Roger Frey, le modèle de Christophe Castaner ?

« Je ne connais aucun policier, aucun gendarme, qui ait attaqué des "gilets jaunes" », a déclaré hier le ministre de l’Intérieur, interrogé par les journalistes sur les violences policières.

Le journaliste David Dufresne a recensé sur son compte Twitter près de 300 cas de violences policières depuis début décembre.

Le sociologue Fabien Jobard affirme dans l'Humanité : « Depuis novembre, on assiste à un emploi disproportionné [des lanceurs de balle de défense] par la police, qui vise les individus. Au final, le nombre de mains arrachées, de personnes éborgnées ou énuclées est beaucoup plus important qu’en Mai 68. »

Dans un rapport publié le 17 décembre 2018, Amnesty International dénonce l’usage excessif de la force par la police française : « Des récits de victimes et de témoins, ainsi que des vidéos que nous avons examinées montrent que la police a fait un usage inapproprié des flashball, en tirant sur la foule.
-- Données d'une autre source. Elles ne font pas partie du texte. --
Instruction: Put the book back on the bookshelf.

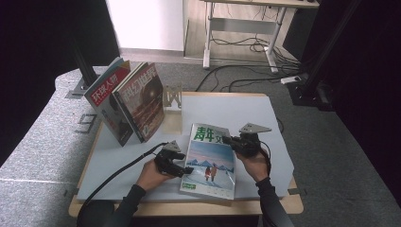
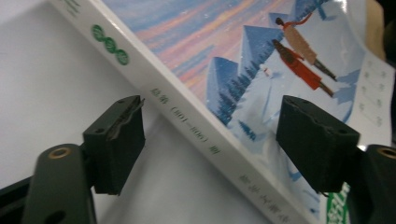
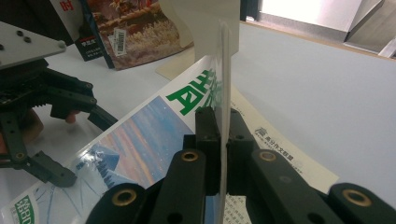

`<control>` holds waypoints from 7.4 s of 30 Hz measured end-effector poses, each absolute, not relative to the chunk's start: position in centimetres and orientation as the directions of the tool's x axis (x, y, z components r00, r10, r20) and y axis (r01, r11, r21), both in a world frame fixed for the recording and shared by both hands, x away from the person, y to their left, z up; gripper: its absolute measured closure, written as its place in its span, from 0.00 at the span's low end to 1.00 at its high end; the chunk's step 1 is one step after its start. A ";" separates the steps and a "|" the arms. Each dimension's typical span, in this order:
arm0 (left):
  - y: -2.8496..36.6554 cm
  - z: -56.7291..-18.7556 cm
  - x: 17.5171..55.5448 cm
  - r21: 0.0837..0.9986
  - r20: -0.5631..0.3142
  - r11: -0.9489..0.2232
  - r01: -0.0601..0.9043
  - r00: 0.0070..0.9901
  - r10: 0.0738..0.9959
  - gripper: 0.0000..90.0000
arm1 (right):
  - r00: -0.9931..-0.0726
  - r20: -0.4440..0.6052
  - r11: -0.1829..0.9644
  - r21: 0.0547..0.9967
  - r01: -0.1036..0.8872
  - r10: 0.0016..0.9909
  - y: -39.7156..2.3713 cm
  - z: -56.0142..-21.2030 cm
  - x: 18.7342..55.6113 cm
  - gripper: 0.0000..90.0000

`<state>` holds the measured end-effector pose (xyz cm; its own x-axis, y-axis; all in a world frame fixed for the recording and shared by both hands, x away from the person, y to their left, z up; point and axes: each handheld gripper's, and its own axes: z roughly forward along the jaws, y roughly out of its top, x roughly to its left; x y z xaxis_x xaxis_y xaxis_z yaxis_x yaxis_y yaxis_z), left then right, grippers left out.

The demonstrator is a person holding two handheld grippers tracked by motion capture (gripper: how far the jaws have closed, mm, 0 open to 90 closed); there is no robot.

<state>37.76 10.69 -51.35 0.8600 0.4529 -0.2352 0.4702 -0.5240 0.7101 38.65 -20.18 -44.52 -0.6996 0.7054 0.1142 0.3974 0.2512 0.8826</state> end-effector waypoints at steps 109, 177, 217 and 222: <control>16.9 -48.9 35.2 0.869 -0.143 -0.374 0.323 0.889 0.436 0.80 | -0.749 0.047 0.235 0.935 0.266 0.661 -19.6 -39.6 37.8 0.90; 17.2 -45.7 34.3 0.918 0.020 -0.364 0.157 0.899 0.438 0.69 | -0.827 0.007 0.269 0.944 0.191 0.563 -18.0 -39.9 37.5 0.64; 13.7 -36.4 37.3 0.905 -0.020 -0.377 0.196 0.906 0.423 0.81 | -0.821 -0.002 0.279 0.941 0.192 0.571 -17.9 -40.0 37.6 0.63; 13.7 -36.4 37.2 0.907 -0.014 -0.379 0.185 0.912 0.410 0.81 | -0.813 -0.014 0.288 0.938 0.191 0.582 -18.0 -40.2 37.5 0.60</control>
Elle a aussi lancé des grenades de désencerclement, qui ne devraient jamais être utilisées dans des opérations de maintien de l'ordre. (…) Outre des manifestants, de nombreux journalistes ont été blessés, et certains ont affirmé avoir été délibérément visés. »

Christophe Castaner, lui, n’a rien vu et rien entendu.
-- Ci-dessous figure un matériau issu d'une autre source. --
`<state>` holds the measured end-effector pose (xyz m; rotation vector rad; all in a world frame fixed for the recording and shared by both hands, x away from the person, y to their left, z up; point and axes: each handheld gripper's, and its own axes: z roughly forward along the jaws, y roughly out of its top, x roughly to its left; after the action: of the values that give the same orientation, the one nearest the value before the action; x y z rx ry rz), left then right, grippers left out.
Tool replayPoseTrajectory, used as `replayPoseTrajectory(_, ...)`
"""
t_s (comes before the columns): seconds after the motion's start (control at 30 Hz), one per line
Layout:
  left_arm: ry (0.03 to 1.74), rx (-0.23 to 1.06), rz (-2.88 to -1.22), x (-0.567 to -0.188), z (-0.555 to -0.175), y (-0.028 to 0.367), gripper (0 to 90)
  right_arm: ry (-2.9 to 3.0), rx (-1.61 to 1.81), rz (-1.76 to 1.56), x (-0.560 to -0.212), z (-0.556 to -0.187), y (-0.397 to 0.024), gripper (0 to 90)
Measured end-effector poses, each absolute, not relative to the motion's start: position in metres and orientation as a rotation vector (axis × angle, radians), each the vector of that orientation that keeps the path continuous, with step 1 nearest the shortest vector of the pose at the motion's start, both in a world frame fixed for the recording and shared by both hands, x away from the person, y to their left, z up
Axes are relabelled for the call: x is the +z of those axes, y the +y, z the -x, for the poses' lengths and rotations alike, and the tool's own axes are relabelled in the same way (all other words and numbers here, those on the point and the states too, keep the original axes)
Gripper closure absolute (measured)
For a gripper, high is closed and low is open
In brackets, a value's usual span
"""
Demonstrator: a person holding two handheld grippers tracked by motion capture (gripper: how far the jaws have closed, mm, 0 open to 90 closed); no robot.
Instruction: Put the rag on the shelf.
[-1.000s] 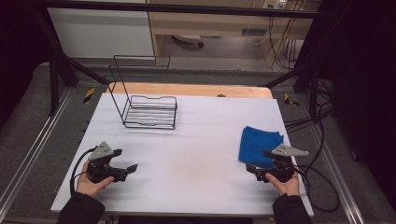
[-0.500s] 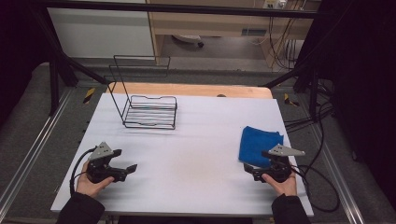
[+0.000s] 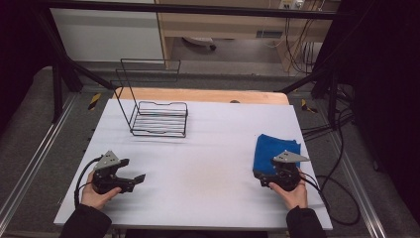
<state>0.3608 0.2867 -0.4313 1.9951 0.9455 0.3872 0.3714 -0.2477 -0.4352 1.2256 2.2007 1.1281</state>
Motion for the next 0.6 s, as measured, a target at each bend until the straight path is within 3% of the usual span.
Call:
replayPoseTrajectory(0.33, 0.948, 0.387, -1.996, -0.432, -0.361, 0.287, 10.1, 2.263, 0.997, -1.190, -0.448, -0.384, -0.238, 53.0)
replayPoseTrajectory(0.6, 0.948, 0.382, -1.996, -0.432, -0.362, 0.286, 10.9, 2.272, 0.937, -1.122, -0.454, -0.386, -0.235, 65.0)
A ce stade, il est permis de se demander si ce troisième couteau de la politique, qui a connu une ascension fulgurante grâce à Emmanuel Macron, n’entend pas rester dans l’histoire comme l’un des ministres de l’Intérieur qui aura le plus violemment réprimé les manifestations.

Même sous Raymond Marcellin, Charles Pasqua ou Bernard Cazeneuve, il n’y avait pas eu autant de violences policières contre les manifestants et il faut remonter aux années 60 pour retrouver un niveau de violence supérieur de la part des forces de l'ordre.

Sous Christian Fouchet, ministre de l’Intérieur du 6 avril 1967 au 31 mai 1968, une grève des ouvriers du bâtiment fut réprimée dans le sang à Pointe-à-Pitre en mai 1967 : 7 morts selon le bilan officiel de l’époque. En réalité le nombre de victimes fut bien supérieur puisque le secrétaire d’Etat aux DOM-TOM George Lemoine fit état en 1985 de 87 morts !

Son prédécesseur, Roger Frey, ministre de l’Intérieur du 6 mai 1961 au 1er avril 1967, est resté dans l’histoire comme celui qui a ordonné, avec le préfet Maurice Papon, les massacres du 17 octobre 1961 à l’occasion d’une manifestation organisée à Paris par le FLN. Le chiffre exact des victimes a fait l’objet de nombreuses controverses mais il est de 98 pour la nuit du 17 octobre et d’environ 300 dans une période de 3 mois selon l’historien Benjamin Stora.

Le duo Frey – Papon récidivera le 8 février 1962 où 9 personnes furent tuées par la police à la station de métro Charonne, lors d’une manifestation organisée par le Parti Communiste contre l’OAS et la guerre d’Algérie.

Roger Frey fut nommé plusieurs fois ministre entre 1967 et 1972. En février 1974, il fut nommé président du Conseil constitutionnel par le président Pompidou pour 9 ans.

Pour réprimer le mouvement des gilets jaunes, le président de la République et le ministre de l'Intérieur ont donné carte blanche à des forces de police qui bénéficieront d'une totale impunité sur le plan pénal. Dans ces conditions, l’irréparable finira par se produire. M. Castaner sera alors promis à un brillant avenir, dans la grande tradition de la Vème République.